No local onde o ouro era ilegalmente extraído por Amâncio da Silva, a operação destruiu equipamentos e uma pista de pouso clandestina. No mesmo dia, a PF também apreendeu quatro aeronaves em Santarém, de acordo com a reportagem. Essas ações fazem parte da operação Ouro Frio, que investiga o comércio ilegal de ouro no Pará. Elas também são parte da Operação Verde Brasil 2, coordenada pelo vice-presidente Hamilton Mourão.

Apesar do intuito, por trás de sua aparência de “combate à devastação ambiental”, há um conluio de interesses do governo de Jair Bolsonaro e do mercado externo. É o que aponta o jornalista e sociólogo Lúcio Flávio Pinto, em entrevista a Marilu Cabañas do Jornal Brasil Atual. 

Garimpos e conluio de interesses

O jornalista questiona o porquê do garimpo ilegal do empresário, chamado de Limão, não ter sido fechado nestes quase 40 anos em que estava dentro de uma reserva ambiental. A Folha mostrou que o Plano de Manejo da Rebio Maicuru, publicado em 2011, tinha fotos e até um censo que listava quatro garimpos ilegais ativos. Entre eles, o garimpo do Limão que, no documento, também apontava Amâncio da Silva como o dono.

“Esse cidadão Amâncio, do garimpo do Maicuru, está lá há quatro décadas e formou uma empresa. Ele tinha uma frota com 27 aviões”, destaca Lúcio, sobre a Piquiatuba Táxi Aéreo. “E ele deve ter ficado surpreso, ‘o que fiz agora que apreenderam e dinamitaram?’. Ele estava lá, sempre esteve. O que mudou foi a motivação”, afirma o jornalista. 

Lúcio estranha que o “governo que estimulou garimpeiros e madeireiros a entrar na floresta, destruir, estabelecer atividades produtivas em áreas que deveriam ser de conservação ambiental, hoje, um ano depois, está reprimindo esses garimpos que se expandiram com estímulo do próprio presidente da República”.

Pressão externa 

Para o jornalista, por trás da imagem dessa megaoperação está um governo que vem sendo pressionado a recuar por conta da pressão internacional. “Ele quer atrair empresas privadas e usou este caso (a megaoperação) e alguns outros para mostrar que o capital não vai ser prejudicado, os contratos serão respeitados”, avalia.

Mas antes, ao estimular os garimpos e invasões, o que Bolsonaro mostrava era seu intuito de lastrear operações internacionais, como o governo brasileiro fez em Serra Pelada, na década de 1980. De acordo com Lúcio, as empresas e os estados têm os depósitos de ouro como uma maneira de segurar o valor da moeda interna.

“O governo Bolsonaro queria aumentar a produção a qualquer custo.

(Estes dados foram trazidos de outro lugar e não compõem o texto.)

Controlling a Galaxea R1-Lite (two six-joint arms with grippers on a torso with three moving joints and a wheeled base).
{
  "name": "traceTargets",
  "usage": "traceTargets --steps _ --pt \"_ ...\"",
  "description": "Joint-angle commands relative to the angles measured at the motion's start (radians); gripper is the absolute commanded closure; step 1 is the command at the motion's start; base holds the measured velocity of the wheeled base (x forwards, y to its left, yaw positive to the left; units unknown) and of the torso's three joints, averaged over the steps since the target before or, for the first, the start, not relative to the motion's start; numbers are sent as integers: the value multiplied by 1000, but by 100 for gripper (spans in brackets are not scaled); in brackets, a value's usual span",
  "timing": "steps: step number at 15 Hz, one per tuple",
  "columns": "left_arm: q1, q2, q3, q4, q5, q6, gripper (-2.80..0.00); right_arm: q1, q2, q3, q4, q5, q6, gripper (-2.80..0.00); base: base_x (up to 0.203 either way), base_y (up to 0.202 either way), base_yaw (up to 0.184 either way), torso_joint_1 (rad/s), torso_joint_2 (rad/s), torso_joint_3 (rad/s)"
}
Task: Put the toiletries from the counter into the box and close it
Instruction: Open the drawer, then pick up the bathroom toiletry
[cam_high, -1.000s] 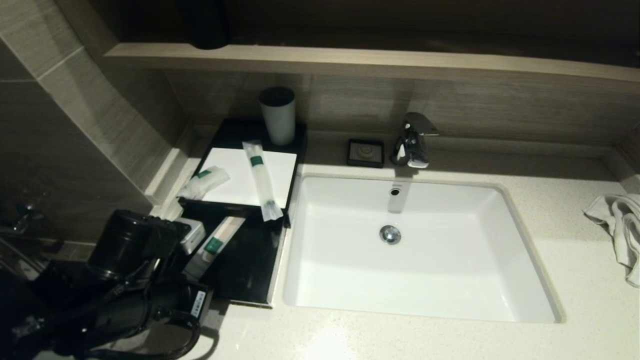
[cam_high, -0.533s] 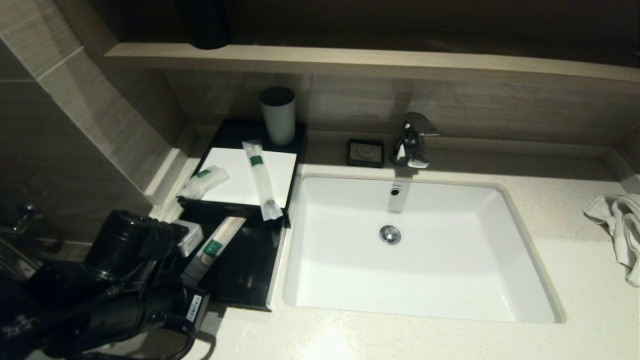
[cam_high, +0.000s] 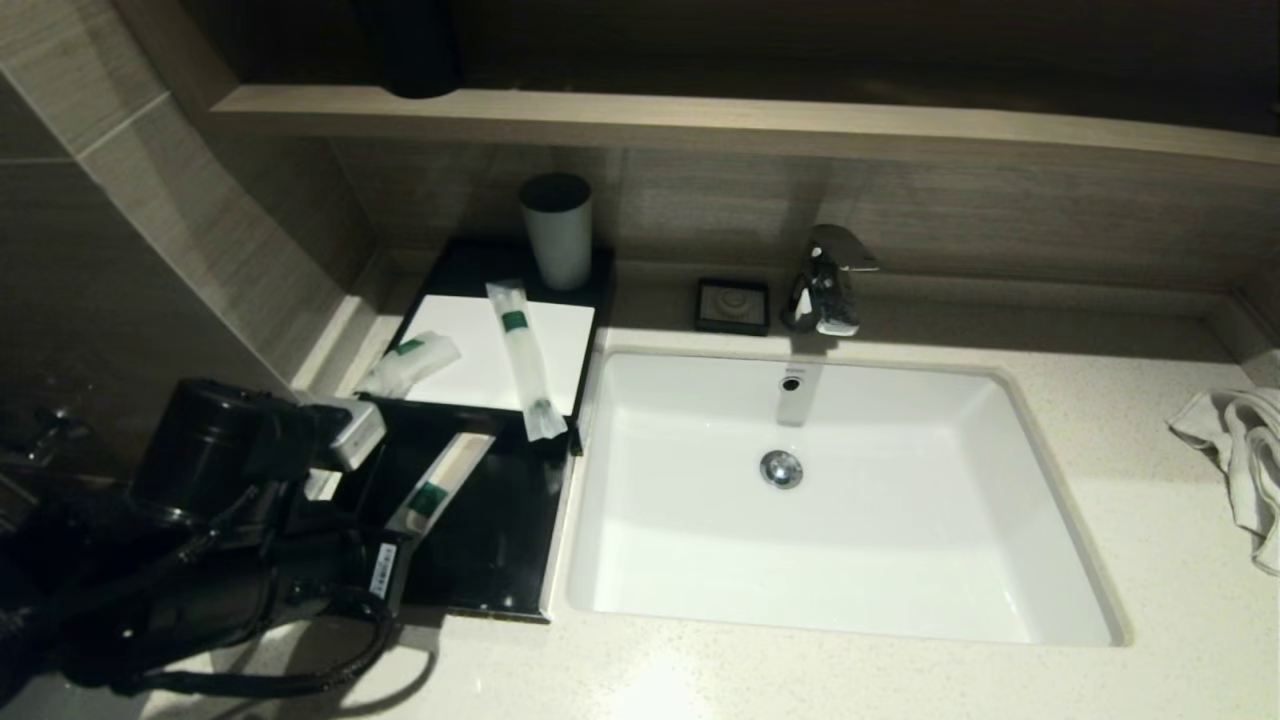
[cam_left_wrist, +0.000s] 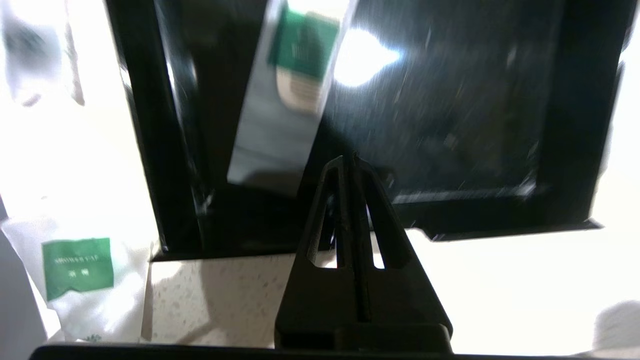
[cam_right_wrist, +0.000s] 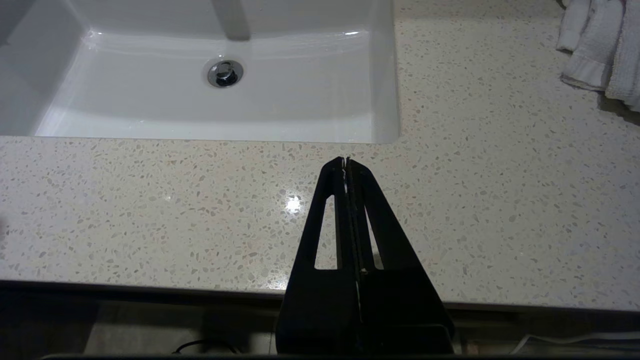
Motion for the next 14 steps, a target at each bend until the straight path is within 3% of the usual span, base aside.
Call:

Mas na nova fase não é mais o garimpeiro autônomo, é o garimpeiro como empregado do grande capital. A gente vê nessa operação da Polícia Federal máquinas caríssimas sendo queimadas e destruídas. E isso é um capital que um garimpeiro não tem. Em vez de termos a velha lavra garimpeira, nós temos uma lavra clandestina empresarial”, comenta o jornalista.

Contradições

Em meio a tudo isso, a maior prejudicada continua sendo a Amazônia, como destaca Lúcio Flávio. “Essas contradições mostram que nós não temos mais planejamento no Brasil, o futuro é seguinte, o passado é o dia anterior. Não tem mais plano de governo, há quando muito o orçamento do programa, mas não tem planejamento. O governo segue em ziguezague. E ziguezague na Amazônia é uma atitude insensata porque você estimula uma destruição, ela veio em 2019 e mais forte ainda em 2020, apesar da tentativa de parecer que se estava combatendo”, lamenta o jornalista. 

O empresário Amâncio da Silva não foi preso na operação, de acordo com a Folha de S. Paulo. O jornal apurou que ele está internado em São Paulo para tratar de um câncer e da covid-19. Ao jornal, a defesa do dono do garimpo ilegal alegou que “não são verdadeiras as suspeitas” e que “todas as questões serão esclarecidas por meio de provas que serão oportunamente apresentadas nos autos”.